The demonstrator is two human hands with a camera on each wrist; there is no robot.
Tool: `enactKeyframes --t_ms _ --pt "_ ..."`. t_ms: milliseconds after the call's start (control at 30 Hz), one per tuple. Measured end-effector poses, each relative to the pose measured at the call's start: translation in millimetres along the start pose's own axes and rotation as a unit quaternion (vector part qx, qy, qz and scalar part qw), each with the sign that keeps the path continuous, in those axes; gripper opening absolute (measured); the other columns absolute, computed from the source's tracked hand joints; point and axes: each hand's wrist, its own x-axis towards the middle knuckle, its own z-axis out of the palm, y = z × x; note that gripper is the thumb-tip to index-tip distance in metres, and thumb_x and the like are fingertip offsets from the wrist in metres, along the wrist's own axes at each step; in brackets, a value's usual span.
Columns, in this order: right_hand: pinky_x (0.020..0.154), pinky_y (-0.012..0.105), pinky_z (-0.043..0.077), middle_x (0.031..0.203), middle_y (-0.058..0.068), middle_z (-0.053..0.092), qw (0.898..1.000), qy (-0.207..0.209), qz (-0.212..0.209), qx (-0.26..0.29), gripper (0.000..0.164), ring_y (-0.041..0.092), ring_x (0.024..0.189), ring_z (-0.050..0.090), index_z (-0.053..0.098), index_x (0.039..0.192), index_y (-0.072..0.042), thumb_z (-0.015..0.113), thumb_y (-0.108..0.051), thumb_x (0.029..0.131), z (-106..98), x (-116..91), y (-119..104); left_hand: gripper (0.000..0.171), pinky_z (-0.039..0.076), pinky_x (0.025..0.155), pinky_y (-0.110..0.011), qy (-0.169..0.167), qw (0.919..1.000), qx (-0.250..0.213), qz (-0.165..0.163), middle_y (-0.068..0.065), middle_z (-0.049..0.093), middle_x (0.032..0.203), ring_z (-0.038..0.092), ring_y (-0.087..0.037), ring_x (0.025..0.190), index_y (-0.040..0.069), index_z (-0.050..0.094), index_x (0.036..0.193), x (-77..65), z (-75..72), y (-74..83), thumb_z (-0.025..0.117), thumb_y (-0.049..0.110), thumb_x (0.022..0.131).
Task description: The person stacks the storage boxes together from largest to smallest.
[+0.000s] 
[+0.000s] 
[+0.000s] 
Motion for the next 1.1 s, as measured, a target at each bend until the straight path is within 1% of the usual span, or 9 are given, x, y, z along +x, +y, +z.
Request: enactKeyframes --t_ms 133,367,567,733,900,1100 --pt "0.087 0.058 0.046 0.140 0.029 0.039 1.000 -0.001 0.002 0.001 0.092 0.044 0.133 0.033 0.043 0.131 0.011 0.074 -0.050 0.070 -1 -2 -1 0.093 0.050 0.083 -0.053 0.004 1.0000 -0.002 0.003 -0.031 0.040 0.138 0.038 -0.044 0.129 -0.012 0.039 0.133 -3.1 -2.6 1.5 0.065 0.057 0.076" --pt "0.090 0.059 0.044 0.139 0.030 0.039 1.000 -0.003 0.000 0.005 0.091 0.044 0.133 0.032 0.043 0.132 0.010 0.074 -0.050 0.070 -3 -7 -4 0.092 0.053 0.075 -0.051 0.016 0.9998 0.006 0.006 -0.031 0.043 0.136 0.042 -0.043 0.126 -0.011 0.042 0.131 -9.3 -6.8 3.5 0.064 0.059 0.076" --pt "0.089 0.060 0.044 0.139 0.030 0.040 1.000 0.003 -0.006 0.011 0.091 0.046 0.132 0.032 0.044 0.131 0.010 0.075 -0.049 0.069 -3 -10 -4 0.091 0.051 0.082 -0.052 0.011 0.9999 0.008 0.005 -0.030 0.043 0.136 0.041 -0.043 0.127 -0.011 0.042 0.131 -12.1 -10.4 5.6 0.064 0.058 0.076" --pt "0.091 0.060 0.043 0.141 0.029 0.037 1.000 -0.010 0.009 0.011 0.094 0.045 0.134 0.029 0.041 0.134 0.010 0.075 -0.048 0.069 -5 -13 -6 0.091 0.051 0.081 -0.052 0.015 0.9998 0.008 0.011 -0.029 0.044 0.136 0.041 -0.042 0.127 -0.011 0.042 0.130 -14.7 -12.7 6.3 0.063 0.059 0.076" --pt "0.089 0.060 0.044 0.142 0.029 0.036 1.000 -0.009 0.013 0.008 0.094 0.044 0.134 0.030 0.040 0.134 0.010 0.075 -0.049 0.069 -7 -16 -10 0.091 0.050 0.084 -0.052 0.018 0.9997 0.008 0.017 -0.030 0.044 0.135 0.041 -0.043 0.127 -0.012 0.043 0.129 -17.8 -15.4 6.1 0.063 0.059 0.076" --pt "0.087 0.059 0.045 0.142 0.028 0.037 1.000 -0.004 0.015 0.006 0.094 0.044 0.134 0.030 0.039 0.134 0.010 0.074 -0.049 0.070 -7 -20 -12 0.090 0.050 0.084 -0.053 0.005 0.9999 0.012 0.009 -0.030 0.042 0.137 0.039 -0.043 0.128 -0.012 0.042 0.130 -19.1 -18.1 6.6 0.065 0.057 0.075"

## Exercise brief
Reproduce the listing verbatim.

## Response area
The demonstrator is two human hands with a camera on each wrist; there is no robot.
Tool: `enactKeyframes --t_ms _ --pt "_ ..."`. t_ms: milliseconds after the call's start (control at 30 Hz), one per tuple. Measured end-effector poses, each relative to the pose measured at the call's start: translation in millimetres along the start pose's own axes and rotation as a unit quaternion (vector part qx, qy, qz and scalar part qw), each with the sign that keeps the path continuous, in those axes; gripper opening absolute (measured); the other columns absolute, computed from the source's tracked hand joints; point and axes: each hand's wrist, its own x-axis towards the middle knuckle, its own z-axis out of the palm, y = z × x; note that gripper is the thumb-tip to index-tip distance in metres, and thumb_x and the like are fingertip offsets from the wrist in metres, along the wrist's own axes at each step; in brackets, a value's usual span.
Columns, in this order: right_hand: pinky_x (0.020..0.154), pinky_y (-0.012..0.105), pinky_z (-0.043..0.077), middle_x (0.031..0.203), middle_y (-0.058..0.068), middle_z (-0.053..0.092), qw (0.898..1.000), qy (-0.207..0.209), qz (-0.212..0.209), qx (-0.26..0.29), gripper (0.000..0.164), ring_y (-0.041..0.092), ring_x (0.024..0.189), ring_z (-0.050..0.090), index_z (-0.053..0.098), index_x (0.039..0.192), index_y (-0.072..0.042), thumb_z (-0.015..0.113), thumb_y (-0.108..0.051), thumb_x (0.029..0.131), z (-106..98), x (-116..91), y (-119..104); left_hand: gripper (0.000..0.171), pinky_z (-0.039..0.076), pinky_x (0.025..0.155), pinky_y (-0.110..0.011), qy (-0.169..0.167), qw (0.919..1.000), qx (-0.250..0.213), qz (-0.165..0.163), middle_y (-0.068..0.065), middle_z (-0.049..0.093), middle_x (0.032..0.203), ring_z (-0.038..0.092), ring_y (-0.087..0.037), ring_x (0.025..0.190), index_y (-0.040..0.069), index_z (-0.050..0.094), index_x (0.036..0.193), x (-77..65), z (-75..72), y (-74..83), thumb_z (-0.025..0.117), thumb_y (-0.049..0.110), thumb_x (0.022..0.131).
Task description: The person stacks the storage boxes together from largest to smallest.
[+0.000s] 
[+0.000s] 
[+0.000s] 
Motion for the next 1.1 s, as measured, a target at each bend until the straight path is within 1% of the usual span, or 9 are given, x, y, z along +x, +y, +z.
Request: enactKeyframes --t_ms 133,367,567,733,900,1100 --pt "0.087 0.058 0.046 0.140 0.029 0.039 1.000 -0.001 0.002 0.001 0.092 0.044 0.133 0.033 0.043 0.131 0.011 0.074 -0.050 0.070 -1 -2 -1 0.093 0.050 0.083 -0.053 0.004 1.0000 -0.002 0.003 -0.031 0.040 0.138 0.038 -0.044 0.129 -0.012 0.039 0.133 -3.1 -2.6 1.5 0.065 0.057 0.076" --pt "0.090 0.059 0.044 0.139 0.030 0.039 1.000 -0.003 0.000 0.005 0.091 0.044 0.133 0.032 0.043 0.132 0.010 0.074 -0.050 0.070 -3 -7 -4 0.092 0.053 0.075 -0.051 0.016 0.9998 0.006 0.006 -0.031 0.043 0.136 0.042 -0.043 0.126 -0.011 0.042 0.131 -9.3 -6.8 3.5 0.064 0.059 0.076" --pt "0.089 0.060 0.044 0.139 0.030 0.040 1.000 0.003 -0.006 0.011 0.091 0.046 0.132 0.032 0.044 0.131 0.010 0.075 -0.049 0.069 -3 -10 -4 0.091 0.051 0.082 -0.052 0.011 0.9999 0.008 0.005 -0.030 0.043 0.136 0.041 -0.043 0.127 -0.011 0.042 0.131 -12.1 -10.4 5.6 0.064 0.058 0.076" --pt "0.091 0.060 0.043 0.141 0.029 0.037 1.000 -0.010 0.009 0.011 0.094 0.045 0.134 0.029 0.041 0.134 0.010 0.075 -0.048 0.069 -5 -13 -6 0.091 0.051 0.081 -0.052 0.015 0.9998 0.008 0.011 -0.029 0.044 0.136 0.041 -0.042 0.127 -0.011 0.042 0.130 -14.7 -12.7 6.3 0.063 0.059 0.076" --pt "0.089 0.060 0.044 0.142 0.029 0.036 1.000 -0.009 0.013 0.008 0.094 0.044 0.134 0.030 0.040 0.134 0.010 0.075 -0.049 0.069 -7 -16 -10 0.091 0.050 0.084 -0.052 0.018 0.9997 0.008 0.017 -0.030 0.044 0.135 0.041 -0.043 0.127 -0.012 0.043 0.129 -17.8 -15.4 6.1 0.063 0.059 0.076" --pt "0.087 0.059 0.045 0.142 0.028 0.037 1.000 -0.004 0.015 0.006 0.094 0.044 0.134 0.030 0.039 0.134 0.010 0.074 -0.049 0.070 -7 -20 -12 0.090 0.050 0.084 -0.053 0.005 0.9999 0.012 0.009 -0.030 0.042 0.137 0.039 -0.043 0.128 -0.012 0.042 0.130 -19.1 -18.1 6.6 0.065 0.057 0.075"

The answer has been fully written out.